Time is short. So, let us make good use of it and live in love with each other and be a blessing to each other, helping each other, showing mercy and kindness to those around us and not reacting with anger or rage toward our neighbors. Don’t be rude to others, especially to those whom you love and are near to you. Always try to be polite, be courteous. Be gentle as a dove the Bible teaches us, so don’t be short tempered and harsh with your words, thoughts and actions, your behavior. For we are all accountable for all our actions here on earth, good or evil, the Bible teaches. Therefore, do your best for others as far as it depends on you, and do it all to bring glory to G-D in Heaven above, and not for anyone else. Your rewards await you in Heaven, even if no one appreciates or thanks you for you works done here on earth. G-D sees it all and He will reward you accordingly, for all the good you’ve done for His glory. G-D will reward you for all the works you’ve done in His Name, performed in humility, done in the love of G-D to those around you (SEE Matthew 25:34-40).
Don’t just lookout for your own needs and comforts, don’t be selfish. Don’t create enemies for yourself. Don’t create enemies in your mind. Love others just as much as CHRIST has loved you; forgive others just as much as CHRIST has forgiven you. Help those in need, don’t abandon them. Stay by them and help them and your reward from G-D will be great in Heaven. Don’t quit on them and run away and later regret it, after their death, thinking you should have done more for them while they lived. It would be too late by then. You would have missed the opportunity to do good to them by then, and your guilt and remorse will hurt you.
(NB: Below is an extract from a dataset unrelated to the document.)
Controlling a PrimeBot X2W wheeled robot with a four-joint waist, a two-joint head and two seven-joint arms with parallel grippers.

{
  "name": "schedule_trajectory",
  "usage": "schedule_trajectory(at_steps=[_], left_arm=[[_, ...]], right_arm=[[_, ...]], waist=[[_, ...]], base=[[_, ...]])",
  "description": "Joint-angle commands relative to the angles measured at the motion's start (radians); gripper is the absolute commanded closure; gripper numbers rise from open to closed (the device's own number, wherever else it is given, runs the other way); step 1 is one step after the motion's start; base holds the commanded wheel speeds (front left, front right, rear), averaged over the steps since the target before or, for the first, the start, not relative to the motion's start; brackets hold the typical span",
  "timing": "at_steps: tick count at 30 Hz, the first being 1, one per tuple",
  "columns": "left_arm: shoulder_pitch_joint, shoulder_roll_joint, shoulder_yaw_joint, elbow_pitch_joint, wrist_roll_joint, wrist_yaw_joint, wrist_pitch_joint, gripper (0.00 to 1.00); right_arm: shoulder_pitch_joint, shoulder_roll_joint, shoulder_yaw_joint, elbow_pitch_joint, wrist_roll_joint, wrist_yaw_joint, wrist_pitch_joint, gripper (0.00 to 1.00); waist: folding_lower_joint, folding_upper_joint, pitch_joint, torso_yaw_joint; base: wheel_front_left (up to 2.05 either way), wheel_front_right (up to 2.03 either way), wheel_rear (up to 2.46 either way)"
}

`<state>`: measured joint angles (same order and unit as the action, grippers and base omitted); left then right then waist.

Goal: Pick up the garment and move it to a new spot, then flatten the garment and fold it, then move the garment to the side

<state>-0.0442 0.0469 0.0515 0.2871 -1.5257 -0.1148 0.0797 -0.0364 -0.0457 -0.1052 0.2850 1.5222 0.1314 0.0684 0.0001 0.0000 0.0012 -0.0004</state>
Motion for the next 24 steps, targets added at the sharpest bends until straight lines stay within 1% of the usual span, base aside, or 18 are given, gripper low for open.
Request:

Don’t miss out on the opportunities G-D presents, to love each other deeply, sincerely, with all your heart, soul, strength and mind every day, all the days of your life, just as JESUS loves you now. It takes serious effort on your part. So do it with all your might and G-D will help you and bless you for it. Loving others in such manner will make you be like JESUS more and more, every day. Don’t have regrets in life later on, thinking, you never did enough for someone before they died, when you could have. You have the chance right now to do so much for them, while they are still alive! Don’t waste your opportunities to show love to others!
Be selfless and learn to love others, for the glory of G-D.
G-D bless you and keep you and watch over you, in your going and coming, now and always, Amen.